▶ [WHAT YOU WILL DO] Your output should be the lines below from the one holding "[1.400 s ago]" through the one holding "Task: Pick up", transcribed exactly, with no pictures.

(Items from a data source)

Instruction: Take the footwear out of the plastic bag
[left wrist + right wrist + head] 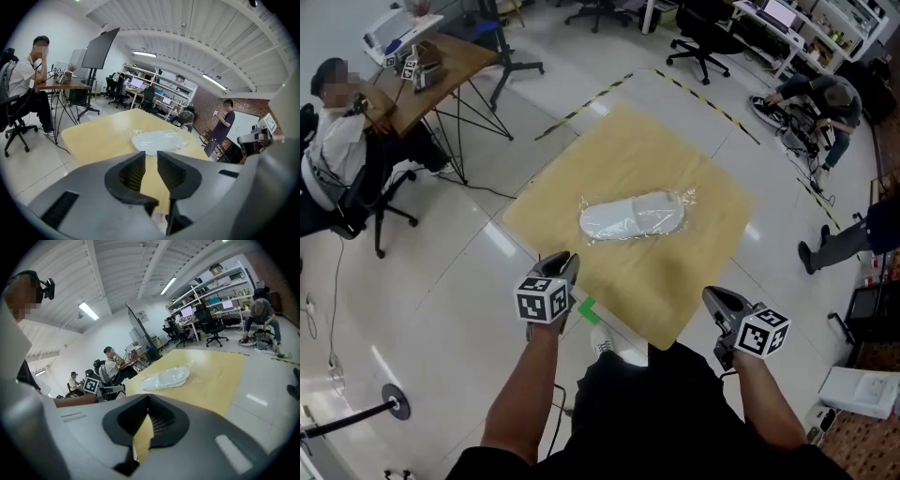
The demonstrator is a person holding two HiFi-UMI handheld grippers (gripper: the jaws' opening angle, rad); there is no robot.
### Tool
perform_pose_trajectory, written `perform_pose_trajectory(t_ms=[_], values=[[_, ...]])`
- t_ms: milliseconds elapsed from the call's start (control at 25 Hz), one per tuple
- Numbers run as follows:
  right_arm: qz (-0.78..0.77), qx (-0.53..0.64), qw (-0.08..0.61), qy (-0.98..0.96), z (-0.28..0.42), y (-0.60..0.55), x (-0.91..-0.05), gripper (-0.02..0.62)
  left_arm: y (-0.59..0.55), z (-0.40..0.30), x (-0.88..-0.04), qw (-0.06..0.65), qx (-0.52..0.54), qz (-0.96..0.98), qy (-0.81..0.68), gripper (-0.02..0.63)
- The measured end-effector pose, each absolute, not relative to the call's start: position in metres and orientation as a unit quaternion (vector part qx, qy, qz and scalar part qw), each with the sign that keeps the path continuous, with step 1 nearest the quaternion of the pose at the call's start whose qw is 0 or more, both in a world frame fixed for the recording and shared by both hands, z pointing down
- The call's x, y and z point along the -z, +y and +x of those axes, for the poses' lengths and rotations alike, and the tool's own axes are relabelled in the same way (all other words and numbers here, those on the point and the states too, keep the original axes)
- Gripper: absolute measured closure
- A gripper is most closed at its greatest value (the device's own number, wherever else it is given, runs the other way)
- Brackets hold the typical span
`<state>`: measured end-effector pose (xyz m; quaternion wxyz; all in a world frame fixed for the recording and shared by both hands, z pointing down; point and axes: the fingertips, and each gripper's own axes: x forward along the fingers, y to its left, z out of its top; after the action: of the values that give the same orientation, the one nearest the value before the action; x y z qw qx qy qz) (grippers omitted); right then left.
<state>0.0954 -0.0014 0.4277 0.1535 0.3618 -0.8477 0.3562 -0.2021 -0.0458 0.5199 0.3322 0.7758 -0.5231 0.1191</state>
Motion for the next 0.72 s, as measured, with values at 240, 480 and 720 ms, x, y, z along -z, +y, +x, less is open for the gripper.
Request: perform_pose_trajectory(t_ms=[240,480,720], values=[[0.34,-0.361,0.161,-0.853,0.093,-0.031,-0.446,0.592,-0.072,-0.186,-0.563,0.342,-0.168,0.774,-0.506,0.484],[0.331,-0.357,0.14,-0.862,0.082,-0.096,-0.454,0.568,-0.091,-0.186,-0.589,0.308,-0.262,0.776,-0.484,0.46],[0.35,-0.404,0.151,-0.831,0.09,-0.158,-0.501,0.401,-0.097,-0.18,-0.592,0.297,-0.299,0.772,-0.476,0.552]])
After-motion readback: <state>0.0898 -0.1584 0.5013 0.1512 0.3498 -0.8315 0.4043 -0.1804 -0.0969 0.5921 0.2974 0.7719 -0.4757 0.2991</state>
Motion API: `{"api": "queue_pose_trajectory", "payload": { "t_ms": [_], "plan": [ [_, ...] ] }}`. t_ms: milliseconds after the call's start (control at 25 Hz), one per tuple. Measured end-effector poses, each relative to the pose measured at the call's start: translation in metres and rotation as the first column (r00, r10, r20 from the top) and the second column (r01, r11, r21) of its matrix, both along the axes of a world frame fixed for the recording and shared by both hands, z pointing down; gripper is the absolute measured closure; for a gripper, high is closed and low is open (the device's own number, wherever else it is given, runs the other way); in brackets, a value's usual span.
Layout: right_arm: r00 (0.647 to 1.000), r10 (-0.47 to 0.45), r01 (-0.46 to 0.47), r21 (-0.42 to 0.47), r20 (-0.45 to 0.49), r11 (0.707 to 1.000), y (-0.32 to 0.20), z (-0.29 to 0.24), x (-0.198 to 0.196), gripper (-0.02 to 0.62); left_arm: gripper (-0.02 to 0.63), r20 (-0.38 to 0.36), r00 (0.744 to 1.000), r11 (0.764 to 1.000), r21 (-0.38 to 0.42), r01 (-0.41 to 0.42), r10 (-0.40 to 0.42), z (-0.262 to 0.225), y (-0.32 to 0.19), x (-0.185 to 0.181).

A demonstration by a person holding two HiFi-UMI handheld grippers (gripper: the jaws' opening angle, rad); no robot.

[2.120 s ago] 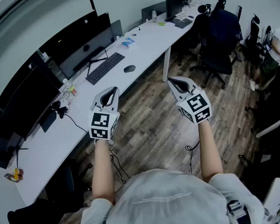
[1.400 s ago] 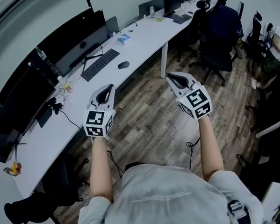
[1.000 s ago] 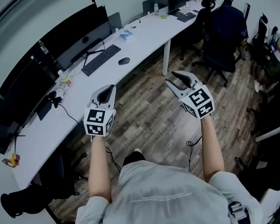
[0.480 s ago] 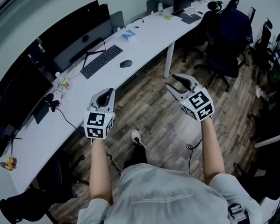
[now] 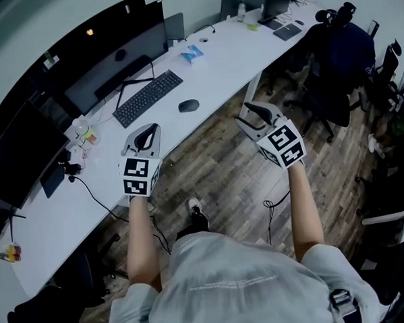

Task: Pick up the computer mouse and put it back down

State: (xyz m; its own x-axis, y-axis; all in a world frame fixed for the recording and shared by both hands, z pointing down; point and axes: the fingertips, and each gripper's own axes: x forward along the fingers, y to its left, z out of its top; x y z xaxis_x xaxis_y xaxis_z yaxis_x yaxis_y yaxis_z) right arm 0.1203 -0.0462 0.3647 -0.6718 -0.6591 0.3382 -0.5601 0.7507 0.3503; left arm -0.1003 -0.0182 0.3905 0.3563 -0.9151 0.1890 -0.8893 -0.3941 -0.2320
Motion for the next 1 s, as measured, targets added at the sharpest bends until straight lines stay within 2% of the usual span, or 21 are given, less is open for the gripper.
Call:
{"api": "queue_pose_trajectory", "payload": {
  "t_ms": [280, 480, 720, 1000],
  "plan": [
    [0.997, -0.047, 0.043, -0.060, -0.062, 0.997, -0.082, 0.019, -0.057, 0.386, 0.592, -0.019, 1.000, 0.999, -0.047, 0.005, -0.006, 0.017, -0.077, -0.042],
    [0.989, -0.075, 0.059, -0.119, -0.129, 0.991, -0.129, 0.052, -0.091, 0.370, 0.592, -0.057, 0.998, 0.995, -0.104, 0.013, -0.019, 0.045, -0.117, -0.069],
    [0.969, -0.127, 0.083, -0.203, -0.211, 0.976, -0.163, 0.100, -0.118, 0.347, 0.592, -0.080, 0.996, 0.982, -0.187, 0.014, -0.029, 0.083, -0.144, -0.085],
    [0.928, -0.230, 0.134, -0.312, -0.294, 0.941, -0.181, 0.162, -0.138, 0.281, 0.592, -0.109, 0.991, 0.964, -0.264, 0.042, -0.073, 0.119, -0.150, -0.097]
  ]
}}
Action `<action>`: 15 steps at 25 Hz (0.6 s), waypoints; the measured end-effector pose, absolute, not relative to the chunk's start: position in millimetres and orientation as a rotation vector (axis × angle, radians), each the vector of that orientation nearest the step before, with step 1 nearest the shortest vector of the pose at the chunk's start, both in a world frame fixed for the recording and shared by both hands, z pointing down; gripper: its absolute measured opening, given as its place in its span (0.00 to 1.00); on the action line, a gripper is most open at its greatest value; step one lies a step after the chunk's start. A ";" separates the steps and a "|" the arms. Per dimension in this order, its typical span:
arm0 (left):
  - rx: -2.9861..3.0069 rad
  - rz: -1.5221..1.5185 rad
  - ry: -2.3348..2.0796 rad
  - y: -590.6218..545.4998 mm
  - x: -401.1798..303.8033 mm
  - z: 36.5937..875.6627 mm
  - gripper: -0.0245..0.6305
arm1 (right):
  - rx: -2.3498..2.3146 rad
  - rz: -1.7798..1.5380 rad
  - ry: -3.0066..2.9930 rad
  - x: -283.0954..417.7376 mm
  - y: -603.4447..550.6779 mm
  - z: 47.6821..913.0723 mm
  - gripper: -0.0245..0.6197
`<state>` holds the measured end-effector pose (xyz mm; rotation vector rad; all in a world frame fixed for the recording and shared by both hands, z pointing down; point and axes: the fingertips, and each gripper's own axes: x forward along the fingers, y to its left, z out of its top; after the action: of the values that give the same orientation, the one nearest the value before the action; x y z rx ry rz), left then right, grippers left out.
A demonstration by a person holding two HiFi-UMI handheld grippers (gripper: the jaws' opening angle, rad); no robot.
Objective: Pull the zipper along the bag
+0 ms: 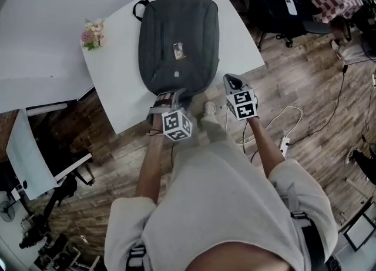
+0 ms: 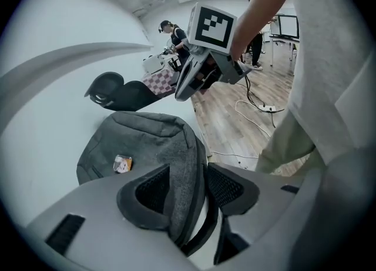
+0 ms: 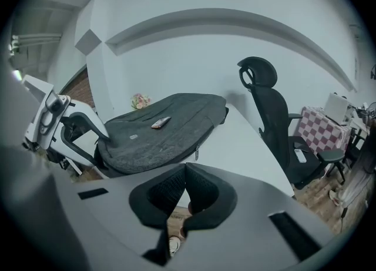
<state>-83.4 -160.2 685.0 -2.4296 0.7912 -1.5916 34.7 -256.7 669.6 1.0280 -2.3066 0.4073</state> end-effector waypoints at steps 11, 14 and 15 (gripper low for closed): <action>-2.418 -1.672 0.707 -168.5 -83.4 700.7 0.27 | 0.947 0.425 -2.288 23.1 -278.2 693.1 0.06; -2.439 -1.676 0.710 -166.9 -84.1 702.7 0.19 | 0.932 0.432 -2.279 18.3 -284.3 699.5 0.10; -2.444 -1.672 0.719 -167.1 -84.4 701.9 0.18 | 0.926 0.431 -2.275 17.6 -286.4 701.9 0.12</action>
<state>-84.4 -167.1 701.9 -2.4438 0.7194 -1.6717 17.6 -286.4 701.9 0.9265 -2.2753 0.4310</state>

▶ [TASK RESULT]
[1.400 s ago] 
[1.000 s ago] 
[0.480 s ago] 
[now] 

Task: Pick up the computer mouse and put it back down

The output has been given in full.